> **What is needed**
Find each line in the following listing that has the string "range", then state the count and nothing else.

*** Available data ***

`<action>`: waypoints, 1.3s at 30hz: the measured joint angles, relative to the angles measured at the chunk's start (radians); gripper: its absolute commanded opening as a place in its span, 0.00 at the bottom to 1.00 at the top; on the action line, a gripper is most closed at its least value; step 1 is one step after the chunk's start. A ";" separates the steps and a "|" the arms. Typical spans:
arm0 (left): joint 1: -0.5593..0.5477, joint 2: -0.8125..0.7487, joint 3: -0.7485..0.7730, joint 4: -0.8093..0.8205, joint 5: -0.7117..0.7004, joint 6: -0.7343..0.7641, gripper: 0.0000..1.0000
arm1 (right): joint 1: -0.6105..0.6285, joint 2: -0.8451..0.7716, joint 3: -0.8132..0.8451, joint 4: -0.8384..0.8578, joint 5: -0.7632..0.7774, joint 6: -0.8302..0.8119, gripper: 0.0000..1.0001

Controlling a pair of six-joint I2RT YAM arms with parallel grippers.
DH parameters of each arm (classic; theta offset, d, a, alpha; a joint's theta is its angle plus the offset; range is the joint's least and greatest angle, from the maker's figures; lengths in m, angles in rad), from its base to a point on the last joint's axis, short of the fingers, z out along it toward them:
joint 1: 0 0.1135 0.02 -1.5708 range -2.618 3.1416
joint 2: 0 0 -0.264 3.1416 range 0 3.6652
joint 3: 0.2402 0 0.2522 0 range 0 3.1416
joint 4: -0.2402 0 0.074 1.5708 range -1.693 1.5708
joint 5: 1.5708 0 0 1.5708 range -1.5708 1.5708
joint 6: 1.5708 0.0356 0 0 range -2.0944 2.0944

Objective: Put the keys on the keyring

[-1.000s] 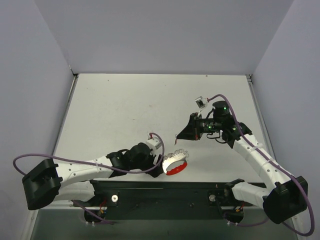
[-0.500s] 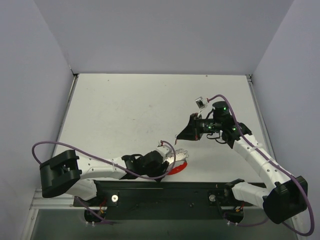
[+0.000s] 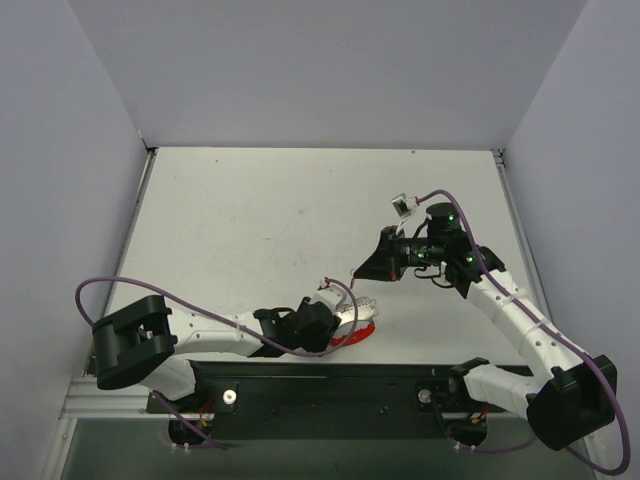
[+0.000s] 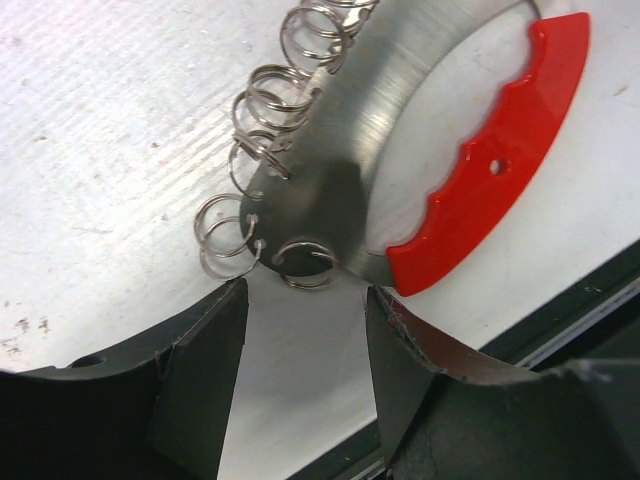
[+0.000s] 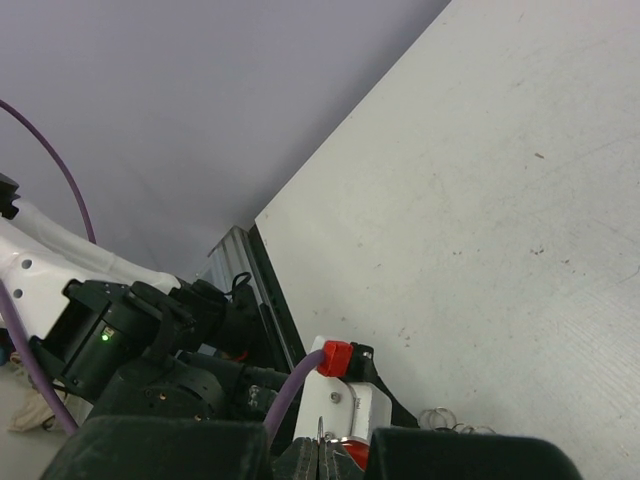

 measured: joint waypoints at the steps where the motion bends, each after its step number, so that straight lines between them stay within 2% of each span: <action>1: 0.000 0.000 0.000 -0.004 -0.009 0.002 0.61 | 0.000 0.000 0.000 0.000 0.000 0.000 0.00; 14: 0.005 0.035 0.016 0.023 -0.042 0.049 0.59 | 0.000 0.000 0.000 0.000 0.000 0.000 0.00; 16: 0.007 0.048 0.023 0.038 -0.042 0.055 0.50 | 0.000 0.000 0.000 0.000 0.000 0.000 0.00; 18: 0.011 0.056 0.026 0.050 -0.043 0.061 0.32 | 0.000 0.000 0.000 0.000 0.000 0.000 0.00; 19: 0.014 0.057 0.026 0.055 -0.043 0.064 0.29 | 0.000 0.000 0.000 0.000 0.000 0.000 0.00; 27: 0.036 0.039 0.017 0.054 -0.013 0.079 0.18 | 0.000 0.000 0.000 0.000 -0.001 0.000 0.00; 30: 0.048 -0.019 -0.014 0.053 0.017 0.080 0.01 | 0.000 0.000 -0.001 0.000 -0.001 0.000 0.00; 31: 0.053 -0.047 -0.023 0.054 0.029 0.079 0.00 | 0.000 0.000 -0.002 0.001 -0.001 0.000 0.00; 35: 0.093 -0.164 -0.058 0.076 0.072 0.078 0.00 | 0.001 0.000 -0.010 0.009 -0.001 0.003 0.00; 36: 0.108 -0.187 -0.066 0.085 0.084 0.078 0.03 | 0.001 0.000 -0.011 0.011 -0.001 0.004 0.00; 37: 0.118 -0.200 -0.071 0.089 0.092 0.079 0.14 | 0.001 0.000 -0.012 0.014 -0.001 0.005 0.00; 38: 0.132 -0.212 -0.076 0.093 0.100 0.080 0.38 | 0.001 0.000 -0.012 0.016 0.000 0.005 0.00; 39: 0.140 -0.214 -0.076 0.093 0.105 0.085 0.45 | 0.001 0.000 -0.013 0.016 0.000 0.006 0.00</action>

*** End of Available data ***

> **Solution**
7